-- RECORDS FOR THE TASK follows --
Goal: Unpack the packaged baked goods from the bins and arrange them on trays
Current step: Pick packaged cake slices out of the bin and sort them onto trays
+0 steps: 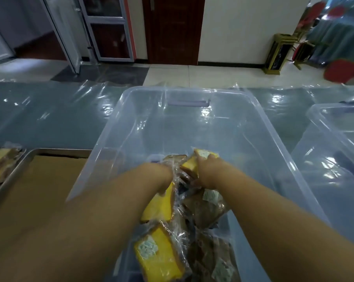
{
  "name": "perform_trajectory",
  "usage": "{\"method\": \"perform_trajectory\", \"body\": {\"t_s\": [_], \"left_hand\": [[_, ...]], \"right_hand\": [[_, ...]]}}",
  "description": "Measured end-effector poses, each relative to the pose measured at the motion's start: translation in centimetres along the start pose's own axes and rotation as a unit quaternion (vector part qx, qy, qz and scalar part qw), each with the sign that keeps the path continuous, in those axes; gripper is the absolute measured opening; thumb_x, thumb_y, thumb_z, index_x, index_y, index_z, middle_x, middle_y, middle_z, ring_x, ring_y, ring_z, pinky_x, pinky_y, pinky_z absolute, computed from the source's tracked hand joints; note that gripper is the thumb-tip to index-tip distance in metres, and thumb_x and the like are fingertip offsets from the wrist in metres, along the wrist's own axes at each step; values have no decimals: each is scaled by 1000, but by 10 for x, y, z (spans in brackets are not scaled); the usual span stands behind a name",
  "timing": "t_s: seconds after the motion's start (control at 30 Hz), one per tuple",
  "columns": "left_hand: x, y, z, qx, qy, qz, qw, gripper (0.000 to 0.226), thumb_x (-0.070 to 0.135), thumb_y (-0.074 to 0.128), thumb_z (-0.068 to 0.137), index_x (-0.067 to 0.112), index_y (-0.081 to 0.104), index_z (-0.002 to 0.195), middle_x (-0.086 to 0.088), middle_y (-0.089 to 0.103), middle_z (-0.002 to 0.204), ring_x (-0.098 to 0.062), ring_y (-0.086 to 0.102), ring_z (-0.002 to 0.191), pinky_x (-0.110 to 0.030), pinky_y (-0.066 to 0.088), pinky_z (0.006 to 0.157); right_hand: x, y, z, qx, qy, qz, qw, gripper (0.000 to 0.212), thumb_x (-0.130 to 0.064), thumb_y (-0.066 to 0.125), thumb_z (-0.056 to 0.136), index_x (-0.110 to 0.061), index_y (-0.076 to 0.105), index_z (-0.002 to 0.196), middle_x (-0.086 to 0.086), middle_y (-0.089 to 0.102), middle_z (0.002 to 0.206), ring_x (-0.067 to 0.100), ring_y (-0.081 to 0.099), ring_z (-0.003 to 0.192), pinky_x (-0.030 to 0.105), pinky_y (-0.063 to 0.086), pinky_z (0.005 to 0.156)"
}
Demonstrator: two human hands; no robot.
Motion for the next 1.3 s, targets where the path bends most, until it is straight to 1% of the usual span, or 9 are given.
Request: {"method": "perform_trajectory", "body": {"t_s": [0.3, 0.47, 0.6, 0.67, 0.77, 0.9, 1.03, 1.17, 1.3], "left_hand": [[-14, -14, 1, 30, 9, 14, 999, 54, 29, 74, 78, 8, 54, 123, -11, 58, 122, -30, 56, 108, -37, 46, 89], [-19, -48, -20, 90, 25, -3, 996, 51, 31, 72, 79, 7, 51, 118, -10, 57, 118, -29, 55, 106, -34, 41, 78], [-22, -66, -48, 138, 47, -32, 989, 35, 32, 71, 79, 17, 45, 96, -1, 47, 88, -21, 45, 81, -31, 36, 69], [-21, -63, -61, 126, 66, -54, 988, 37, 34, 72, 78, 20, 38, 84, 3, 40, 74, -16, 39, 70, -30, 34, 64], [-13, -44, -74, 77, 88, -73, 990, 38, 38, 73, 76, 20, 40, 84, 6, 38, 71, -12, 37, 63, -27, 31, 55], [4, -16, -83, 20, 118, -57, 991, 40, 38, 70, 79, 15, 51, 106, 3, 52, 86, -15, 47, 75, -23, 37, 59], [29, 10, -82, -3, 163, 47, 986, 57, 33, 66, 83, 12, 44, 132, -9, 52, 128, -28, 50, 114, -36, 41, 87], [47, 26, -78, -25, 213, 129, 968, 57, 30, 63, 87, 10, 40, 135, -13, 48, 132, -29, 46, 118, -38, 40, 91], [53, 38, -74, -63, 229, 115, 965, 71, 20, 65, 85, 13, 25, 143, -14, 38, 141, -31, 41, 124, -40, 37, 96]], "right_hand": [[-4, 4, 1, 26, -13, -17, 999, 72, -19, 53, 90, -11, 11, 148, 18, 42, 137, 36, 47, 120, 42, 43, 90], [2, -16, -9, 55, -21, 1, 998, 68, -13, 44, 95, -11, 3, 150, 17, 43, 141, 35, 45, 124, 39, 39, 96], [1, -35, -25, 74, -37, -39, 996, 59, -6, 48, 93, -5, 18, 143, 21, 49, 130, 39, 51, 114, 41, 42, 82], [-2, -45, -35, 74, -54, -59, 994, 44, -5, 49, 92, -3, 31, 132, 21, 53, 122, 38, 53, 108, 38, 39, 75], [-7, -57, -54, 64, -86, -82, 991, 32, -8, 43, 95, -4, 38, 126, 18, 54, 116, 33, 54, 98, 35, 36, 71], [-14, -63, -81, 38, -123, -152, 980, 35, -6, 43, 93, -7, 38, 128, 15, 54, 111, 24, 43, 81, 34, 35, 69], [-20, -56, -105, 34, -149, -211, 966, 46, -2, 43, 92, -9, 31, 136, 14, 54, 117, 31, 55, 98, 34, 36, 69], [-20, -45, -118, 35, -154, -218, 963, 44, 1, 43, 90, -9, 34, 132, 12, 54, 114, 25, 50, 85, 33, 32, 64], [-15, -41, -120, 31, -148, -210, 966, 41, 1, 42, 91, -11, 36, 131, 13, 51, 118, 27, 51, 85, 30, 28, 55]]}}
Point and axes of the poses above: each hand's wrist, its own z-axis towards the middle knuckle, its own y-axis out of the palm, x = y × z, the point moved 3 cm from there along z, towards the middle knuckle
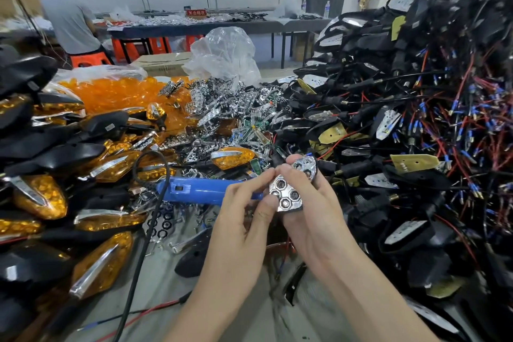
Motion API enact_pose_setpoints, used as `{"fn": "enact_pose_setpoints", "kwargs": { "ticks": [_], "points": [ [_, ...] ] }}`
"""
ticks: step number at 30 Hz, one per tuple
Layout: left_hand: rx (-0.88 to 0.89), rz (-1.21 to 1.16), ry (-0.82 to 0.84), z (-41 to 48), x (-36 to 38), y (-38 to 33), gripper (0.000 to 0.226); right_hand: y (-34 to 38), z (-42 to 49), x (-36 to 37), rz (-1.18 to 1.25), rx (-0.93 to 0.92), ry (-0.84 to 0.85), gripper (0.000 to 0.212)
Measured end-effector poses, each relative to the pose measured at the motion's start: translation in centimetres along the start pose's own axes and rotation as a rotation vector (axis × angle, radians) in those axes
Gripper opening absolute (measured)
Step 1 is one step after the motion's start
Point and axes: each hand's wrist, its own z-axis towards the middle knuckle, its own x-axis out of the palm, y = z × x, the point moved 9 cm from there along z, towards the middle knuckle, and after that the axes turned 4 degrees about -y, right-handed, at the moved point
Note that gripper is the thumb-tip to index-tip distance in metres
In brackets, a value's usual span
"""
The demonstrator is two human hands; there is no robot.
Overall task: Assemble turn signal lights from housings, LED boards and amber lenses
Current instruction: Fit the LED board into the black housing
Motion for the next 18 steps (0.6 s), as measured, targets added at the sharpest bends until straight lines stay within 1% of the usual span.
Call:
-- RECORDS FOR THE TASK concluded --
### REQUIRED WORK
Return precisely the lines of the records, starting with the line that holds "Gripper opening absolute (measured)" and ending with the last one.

### EXERCISE ANSWER
Gripper opening absolute (measured)
Step 1 is one step after the motion's start
Point and axes: each hand's wrist, its own z-axis towards the middle knuckle, its own x-axis out of the palm, y = z × x, the point moved 9 cm from there along z, towards the middle knuckle, and after that the axes turned 4 degrees about -y, right-handed, at the moved point
Note that gripper is the thumb-tip to index-tip distance in metres
In brackets, a value's usual span
"""
The demonstrator is two human hands; there is no robot.
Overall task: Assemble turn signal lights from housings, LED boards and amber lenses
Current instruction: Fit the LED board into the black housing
Motion for the next 18 steps (0.6 s), as measured, targets added at the sharpest bends until straight lines stay within 1% of the usual span.
Call:

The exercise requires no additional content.